Незавещанное наследство. Пастернак, Мравинский, Ефремов и другие (Кожевникова) - страница 5

Кто мой отец, не вникала. Ну, писатель, ничего особенного, как и все прочие, с кем родители общались, кого я видела у нас дома, в Коктебеле, Переделкине, Малеевке, Дубултах. Вот мама – другое дело. Когда она, прихватив меня с собой, заходила в магазин "Живая рыба" на Пятницкой, ее встречал аж сам директор, называя по имени-отчеству. Отцовская фамилия буднично звучала, а Викторию Юрьевну знали все! И в парикмахерской на улице Горького – в очередях нам с ней скучать не приходилось – и в кондитерской в Столешниковом переулке, и в ресторане ВТО, куда она водила меня обедать, где главным был человек, которого называли Борода, и он сам усаживал маму за столик как знаменитую артистку.

Я замечала, впрочем, что мама не только платила деньги в кассу, но и жестом фокусника доставала что-то из сумки, исчезающее мгновенно в руках продавщиц, заведующих ателье, комиссионок – основного источника ее шикарных, сногсшибательных туалетов. Одевалась она, надо сказать, чересчур ярко, особенно по тем временам, когда большинство, стараниями отечественной легкой промышленности, смотрелось уныло, стандартно-безлико, в спецодежде будто из чего-то серо-буро-коричневого. Но надо признать, что даже надев немыслимой, папуаской расцветки пальто, шляпку вычурную, мама ни смешной, ни вульгарной не выглядела. И, как жар-птица, затмевала всех, папу в том числе. Кроме начищенных собственноручно, до сверкания, ботинок, ничего в его облике интереса не пробуждало. Да и видела я его редко. Моим воспитанием занималась мама, папа в эту сферу не вмешивался. Ну и я не лезла к нему, когда он, закрывшись в кабинете, в сигаретном дыму, работал, то есть писал. Такая профессия – ничего, опять же, загадочного, манящего.

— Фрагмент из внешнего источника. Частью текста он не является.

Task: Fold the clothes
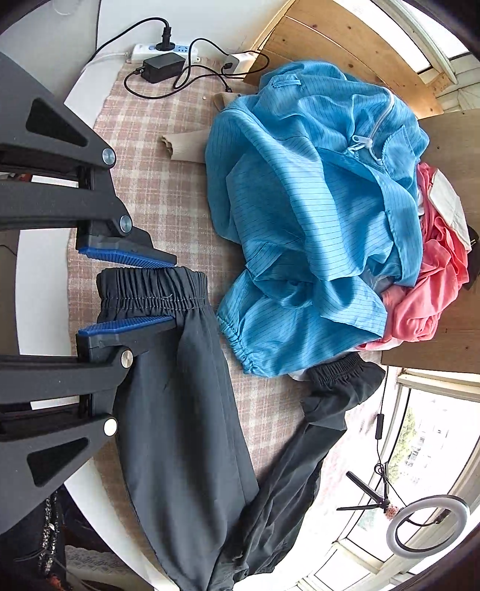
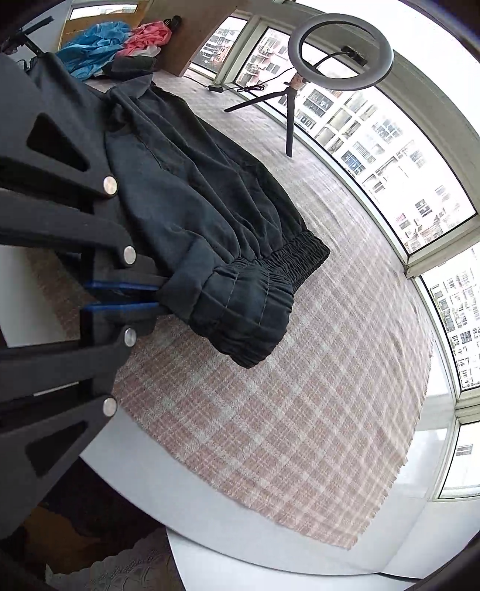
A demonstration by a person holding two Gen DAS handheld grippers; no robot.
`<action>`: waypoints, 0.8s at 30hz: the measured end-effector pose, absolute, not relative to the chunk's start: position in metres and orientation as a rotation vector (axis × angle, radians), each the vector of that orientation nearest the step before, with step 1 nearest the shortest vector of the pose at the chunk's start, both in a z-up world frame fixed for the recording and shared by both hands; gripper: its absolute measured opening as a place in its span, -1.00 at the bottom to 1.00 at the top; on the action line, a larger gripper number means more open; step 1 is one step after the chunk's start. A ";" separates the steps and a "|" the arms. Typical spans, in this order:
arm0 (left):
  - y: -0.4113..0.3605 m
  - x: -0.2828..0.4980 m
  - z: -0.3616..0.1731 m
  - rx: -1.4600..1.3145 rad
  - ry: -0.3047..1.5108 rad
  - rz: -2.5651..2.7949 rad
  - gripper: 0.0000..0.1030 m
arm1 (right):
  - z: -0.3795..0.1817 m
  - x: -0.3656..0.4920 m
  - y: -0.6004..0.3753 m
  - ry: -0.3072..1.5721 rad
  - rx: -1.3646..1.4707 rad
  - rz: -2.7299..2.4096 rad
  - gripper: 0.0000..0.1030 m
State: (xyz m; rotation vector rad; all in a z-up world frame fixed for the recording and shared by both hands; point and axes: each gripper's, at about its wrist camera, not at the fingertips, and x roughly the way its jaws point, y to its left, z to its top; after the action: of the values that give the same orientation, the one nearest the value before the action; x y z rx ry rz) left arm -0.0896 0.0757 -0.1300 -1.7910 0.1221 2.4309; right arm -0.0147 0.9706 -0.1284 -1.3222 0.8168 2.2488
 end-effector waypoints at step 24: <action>0.246 -0.289 -0.145 -1.631 0.374 2.334 -0.17 | -0.074 -0.195 0.882 0.386 -1.486 2.521 -0.11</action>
State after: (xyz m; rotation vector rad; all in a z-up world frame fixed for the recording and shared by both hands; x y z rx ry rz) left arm -0.2890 0.2457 -0.1453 -1.6305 0.3744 2.3337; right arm -0.1945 0.8816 -0.0736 -1.4864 0.3861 2.5211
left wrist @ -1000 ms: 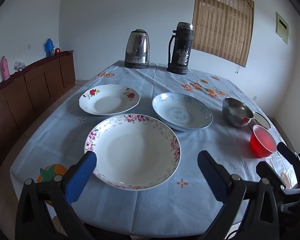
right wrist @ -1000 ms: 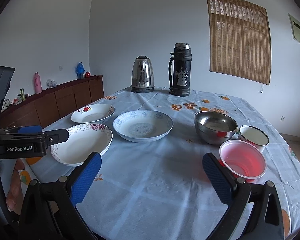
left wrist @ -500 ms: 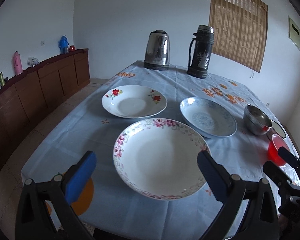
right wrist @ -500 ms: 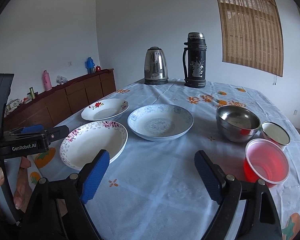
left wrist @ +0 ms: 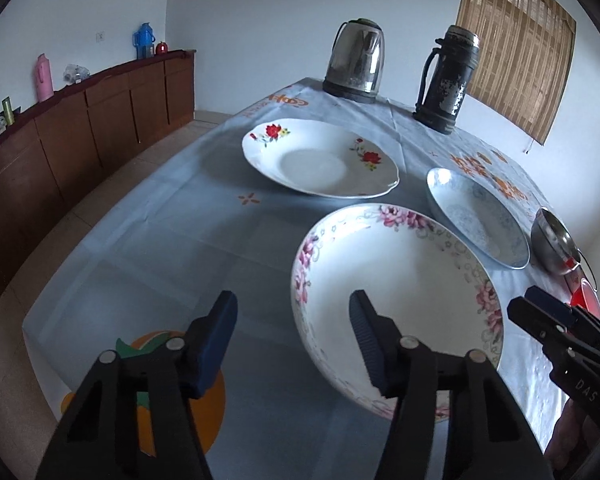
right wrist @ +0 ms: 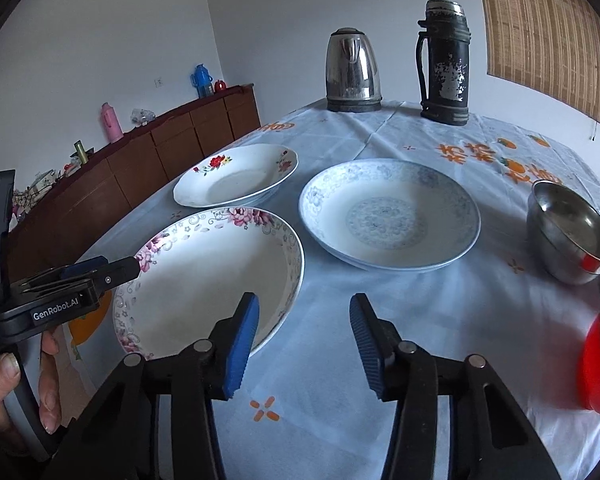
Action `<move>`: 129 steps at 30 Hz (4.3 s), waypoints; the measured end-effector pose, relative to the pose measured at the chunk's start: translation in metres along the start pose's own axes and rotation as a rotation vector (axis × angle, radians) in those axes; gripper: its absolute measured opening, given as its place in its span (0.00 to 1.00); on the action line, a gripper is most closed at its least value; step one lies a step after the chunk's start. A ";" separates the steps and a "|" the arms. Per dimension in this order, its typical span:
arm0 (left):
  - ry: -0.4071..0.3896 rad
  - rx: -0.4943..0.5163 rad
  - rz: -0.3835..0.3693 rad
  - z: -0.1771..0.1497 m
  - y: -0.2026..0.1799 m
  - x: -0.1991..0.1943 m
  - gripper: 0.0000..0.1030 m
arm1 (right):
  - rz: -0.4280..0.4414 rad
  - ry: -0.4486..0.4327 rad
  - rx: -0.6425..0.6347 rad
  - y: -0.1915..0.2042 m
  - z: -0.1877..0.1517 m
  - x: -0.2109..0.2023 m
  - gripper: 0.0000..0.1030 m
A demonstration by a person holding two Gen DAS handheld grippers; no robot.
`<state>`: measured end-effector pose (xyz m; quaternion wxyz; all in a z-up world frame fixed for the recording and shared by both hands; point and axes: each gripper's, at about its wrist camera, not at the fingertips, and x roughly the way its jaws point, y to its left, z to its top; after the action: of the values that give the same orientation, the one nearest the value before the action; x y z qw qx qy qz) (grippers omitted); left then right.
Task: Organize plates and bowls
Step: 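Grasp the rim of the pink-floral plate with both tools, then lift the pink-floral plate and carry it over the blue-patterned plate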
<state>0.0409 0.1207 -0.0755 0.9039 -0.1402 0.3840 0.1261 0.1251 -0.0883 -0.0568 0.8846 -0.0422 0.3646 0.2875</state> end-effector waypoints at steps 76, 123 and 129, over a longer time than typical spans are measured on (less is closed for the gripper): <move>-0.073 0.174 -0.059 0.038 -0.076 0.007 0.21 | -0.038 -0.047 -0.003 -0.026 0.024 0.004 0.25; -0.190 0.212 -0.099 0.088 -0.138 0.027 0.20 | -0.139 -0.231 0.058 -0.082 0.060 0.004 0.25; -0.195 0.210 -0.110 0.097 -0.148 0.038 0.20 | -0.147 -0.234 0.082 -0.093 0.063 0.009 0.25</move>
<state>0.1800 0.0213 -0.0152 0.9521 -0.0526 0.2973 0.0485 0.2193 -0.1434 -0.0292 0.9408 0.0010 0.2666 0.2096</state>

Хотя однажды, когда я заболела, лежала с высокой температурой, мама вслух прочла мне ранний папин рассказ «Варвар», про собаку. Но мне также читали и "Белый клык", и «Маугли» – постигать грамоту, самой выучиться читать не спешила: не мама, так дед, Михаил Петрович Кожевников, всегда наготове с раскрытой книжкой, а я в куклы играю под его бормотания. Скармливал он мне разное, от сказок братьев Гримм до Библии. С комментариями, правда. Историю про Христа разъяснял, как врач, закоренелый атеист: Христос-де болел туберкулезом, и воткнутое в его грудь копье, как при пункции, вызволило гной из легких, вот, мол, причина, так называемого, его воскрешения. Просто, не правда ли?

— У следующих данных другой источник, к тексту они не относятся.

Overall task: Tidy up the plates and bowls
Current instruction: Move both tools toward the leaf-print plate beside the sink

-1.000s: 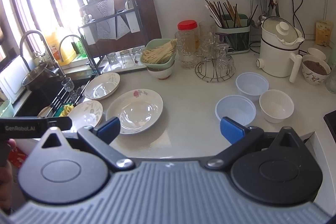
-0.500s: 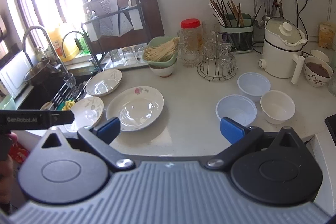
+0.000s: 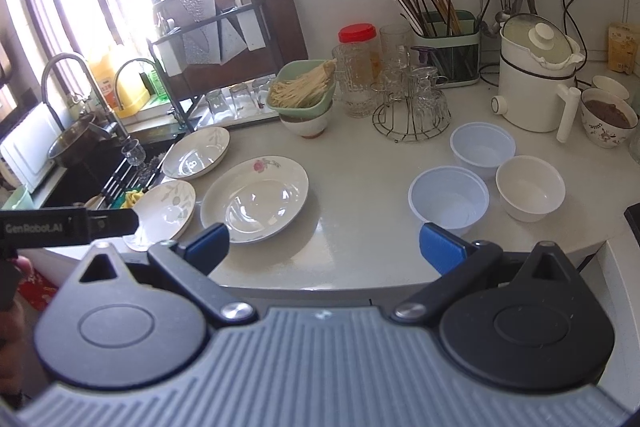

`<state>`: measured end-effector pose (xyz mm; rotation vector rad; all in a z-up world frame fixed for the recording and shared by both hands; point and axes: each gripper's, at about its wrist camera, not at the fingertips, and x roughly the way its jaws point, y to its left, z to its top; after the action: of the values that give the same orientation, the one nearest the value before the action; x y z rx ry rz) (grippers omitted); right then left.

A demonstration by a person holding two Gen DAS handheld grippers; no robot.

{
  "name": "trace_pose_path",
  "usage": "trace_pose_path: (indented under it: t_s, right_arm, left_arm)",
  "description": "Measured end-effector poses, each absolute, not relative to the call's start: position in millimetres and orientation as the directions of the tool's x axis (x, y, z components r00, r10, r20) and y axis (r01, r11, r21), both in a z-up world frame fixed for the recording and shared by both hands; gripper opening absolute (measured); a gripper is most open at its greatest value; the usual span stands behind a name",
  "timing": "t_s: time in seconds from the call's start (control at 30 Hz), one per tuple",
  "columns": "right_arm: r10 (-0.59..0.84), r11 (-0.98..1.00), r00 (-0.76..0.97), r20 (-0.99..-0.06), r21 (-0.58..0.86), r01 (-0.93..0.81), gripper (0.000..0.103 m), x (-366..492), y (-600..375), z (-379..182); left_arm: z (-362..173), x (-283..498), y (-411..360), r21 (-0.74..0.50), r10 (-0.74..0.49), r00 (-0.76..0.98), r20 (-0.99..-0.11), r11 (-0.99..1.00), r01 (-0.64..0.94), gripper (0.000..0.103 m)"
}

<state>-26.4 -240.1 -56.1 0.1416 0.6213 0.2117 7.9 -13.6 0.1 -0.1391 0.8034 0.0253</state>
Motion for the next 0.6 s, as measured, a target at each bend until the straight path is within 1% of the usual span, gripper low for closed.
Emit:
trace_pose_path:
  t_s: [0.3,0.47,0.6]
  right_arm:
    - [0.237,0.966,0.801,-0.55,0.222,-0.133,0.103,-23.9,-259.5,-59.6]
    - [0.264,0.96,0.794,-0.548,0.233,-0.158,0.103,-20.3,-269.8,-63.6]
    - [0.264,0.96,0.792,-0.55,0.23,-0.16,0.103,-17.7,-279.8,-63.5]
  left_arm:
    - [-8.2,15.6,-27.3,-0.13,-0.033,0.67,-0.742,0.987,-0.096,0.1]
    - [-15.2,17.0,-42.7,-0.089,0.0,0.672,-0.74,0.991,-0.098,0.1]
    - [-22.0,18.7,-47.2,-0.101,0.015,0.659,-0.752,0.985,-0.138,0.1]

От бабки с маминой стороны, деду полный контраст, я вкушала уроки-наставления, подытоживающие ее личный, довольно-таки пестрый жизненный опыт. Хорошо дремалось под повествования о роковой, жгучей, никакими силами неодолимой любви. Одновременно, глядя в ручное, круглое зеркало с увеличением, она старательно выщипывала брови и усики над верхней губой. Зеркало пересекала трещина, но для бабки оно было главным, бесценным сокровищем, сбереженным в житейских, и не только житейских, бурях. Про ее сестер, погибших в Варшавском гетто, я узнала, будучи взрослой, от маминой с детства подруги Зоси, тоже еврейки. Бабка, по Зосиным словам, ей завещала открыть тайну внучкам. Меня такое открытие не потрясло, но когда я поделилась им с папой, (мамы уже не было), он исторг замечательный, мне кажется, парадокс: "Еврейка? Не знаю, возможно. Ты – да, но вот Катя (моя младшая, от тех же родителей сестра) Катя – нет". Взглянув друг на друга, мы оба расхохотались. Папины шуточки я умела к той поре оценить. Мы с ним давно уже были в сговоре, небрежно маскируемом. Мама, безраздельно папой владея, стала вдруг его ко мне ревновать. Других поводов не сыскалось, ни при ее жизни, ни после.